Love Thanked
By CC
I bid your patience as I try to express how much it means to me.
I struggle with thoughts of control "Why did I come?"
"I don't belong."
It is so hard to forget 'myself'.
I habitually bring 'myself' along.
Why does it seem easier to control thoughts when distracted from them?
"My sin,
my own sin,
my own most grievous sin."
How am I made holy?
How do I separate …
My:self,
My own self,
My:self-centered self?
What are my reasons for going?
'foregoing'
------ my self preservation ?
or choosing to 'make' myself
go
against my better (human) judgment?
I had a youth pastor tell me that self-centeredness is at the root of both pride
and shyness (mislabeled "humility" by the ignorant).
I battle
both fronts.
I am
an affront.
I must battle myself
for Christ's sake.
"Why is this so hard?"
For heavens sake
I Grasp God's words from my cupid's bag.
I place them in the bow that I must turn upon my heart
as a means of, grace-full, salvation from myself.

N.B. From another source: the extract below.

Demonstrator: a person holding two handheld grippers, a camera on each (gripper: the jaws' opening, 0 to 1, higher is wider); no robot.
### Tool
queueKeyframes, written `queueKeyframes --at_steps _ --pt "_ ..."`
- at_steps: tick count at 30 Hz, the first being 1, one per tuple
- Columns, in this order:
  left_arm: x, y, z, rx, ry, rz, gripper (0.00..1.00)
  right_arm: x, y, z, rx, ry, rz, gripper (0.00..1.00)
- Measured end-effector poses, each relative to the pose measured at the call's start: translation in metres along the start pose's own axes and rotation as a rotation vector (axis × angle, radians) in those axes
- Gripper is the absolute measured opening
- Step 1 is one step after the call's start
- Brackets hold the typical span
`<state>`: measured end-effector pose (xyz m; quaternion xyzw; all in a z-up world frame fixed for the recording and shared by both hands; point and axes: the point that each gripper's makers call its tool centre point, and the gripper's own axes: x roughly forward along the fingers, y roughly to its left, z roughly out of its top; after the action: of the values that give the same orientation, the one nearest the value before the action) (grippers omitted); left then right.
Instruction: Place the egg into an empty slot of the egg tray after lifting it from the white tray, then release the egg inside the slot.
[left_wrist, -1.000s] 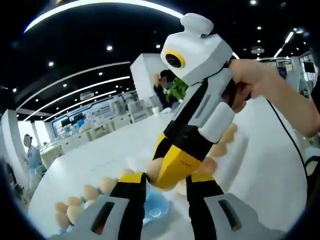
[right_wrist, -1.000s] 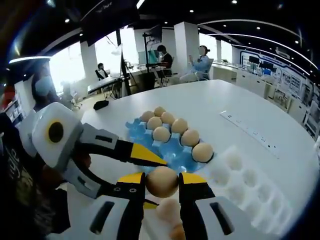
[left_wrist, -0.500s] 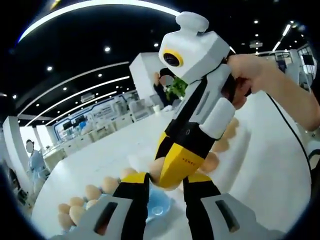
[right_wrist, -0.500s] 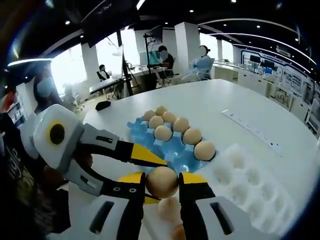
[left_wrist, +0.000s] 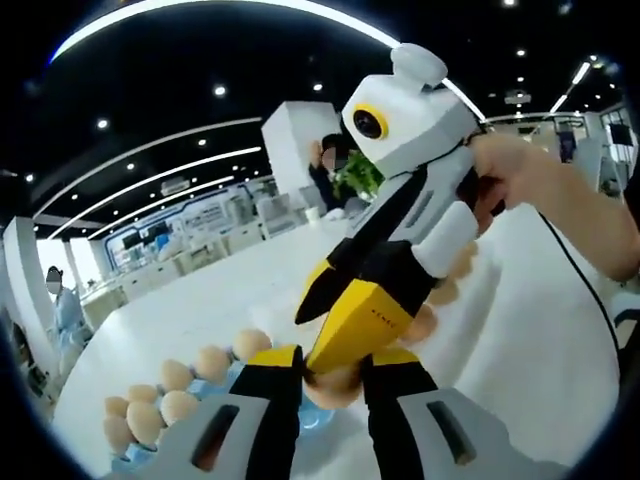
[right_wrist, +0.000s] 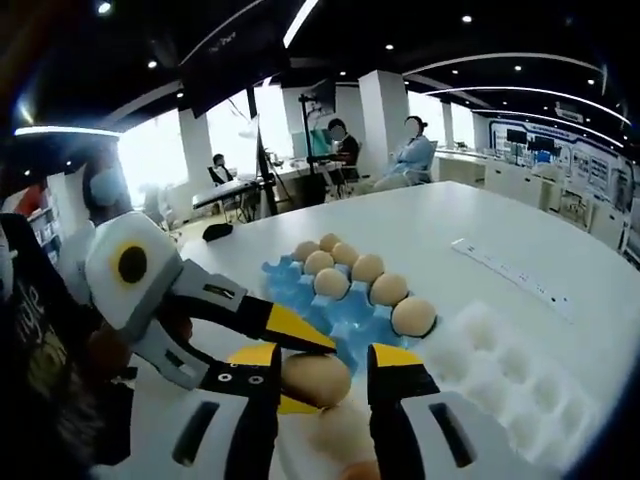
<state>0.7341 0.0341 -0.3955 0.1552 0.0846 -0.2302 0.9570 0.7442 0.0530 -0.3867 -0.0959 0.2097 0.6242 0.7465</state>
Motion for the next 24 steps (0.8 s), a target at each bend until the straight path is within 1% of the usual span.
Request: queueKeyframes --at_steps 3,6,11,13,20,22,24 --pt "0.0 0.006 -0.001 -0.026 0.023 0.008 0.23 -0.005 -0.004 0.003 0.009 -0.025 0.004 0.37" --pt "-0.001 0.004 -0.001 -0.038 0.025 0.0 0.23 -0.01 -0.008 0.004 0.008 -0.041 -0.012 0.37" --pt "0.001 0.003 -0.001 -0.033 0.03 -0.001 0.23 -0.013 -0.013 0.006 0.008 -0.051 -0.024 0.37" --pt "0.001 0.003 -0.002 -0.036 0.03 -0.002 0.23 -0.012 -0.008 0.005 0.004 -0.047 -0.017 0.37" --pt "0.002 0.003 -0.002 -0.042 0.029 -0.007 0.23 -0.009 -0.003 0.004 0.007 -0.04 -0.009 0.37" --pt "0.002 0.003 -0.002 -0.04 0.028 -0.009 0.23 -0.009 0.0 0.002 0.005 -0.028 0.002 0.37" --pt "0.002 0.003 -0.002 -0.04 0.028 -0.008 0.23 -0.007 0.005 -0.002 -0.005 0.004 0.016 0.37"
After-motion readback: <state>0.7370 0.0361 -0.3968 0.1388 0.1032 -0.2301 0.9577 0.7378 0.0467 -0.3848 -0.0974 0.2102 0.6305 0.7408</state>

Then the words for a time become an experienced part of who I am.
I am……. lifted above the pit, as self dies
trusting God's Word.
I can be still and know that He is God.
For God's sake
stop!
I must stop battling the truth with my feelings.
Without real love
I am nothing.
Love defined for us Corinthians
is only action.
Actions toward my enemies and friends within and without.
Thank you for reaching out to me. Your kindness helps me not to fall.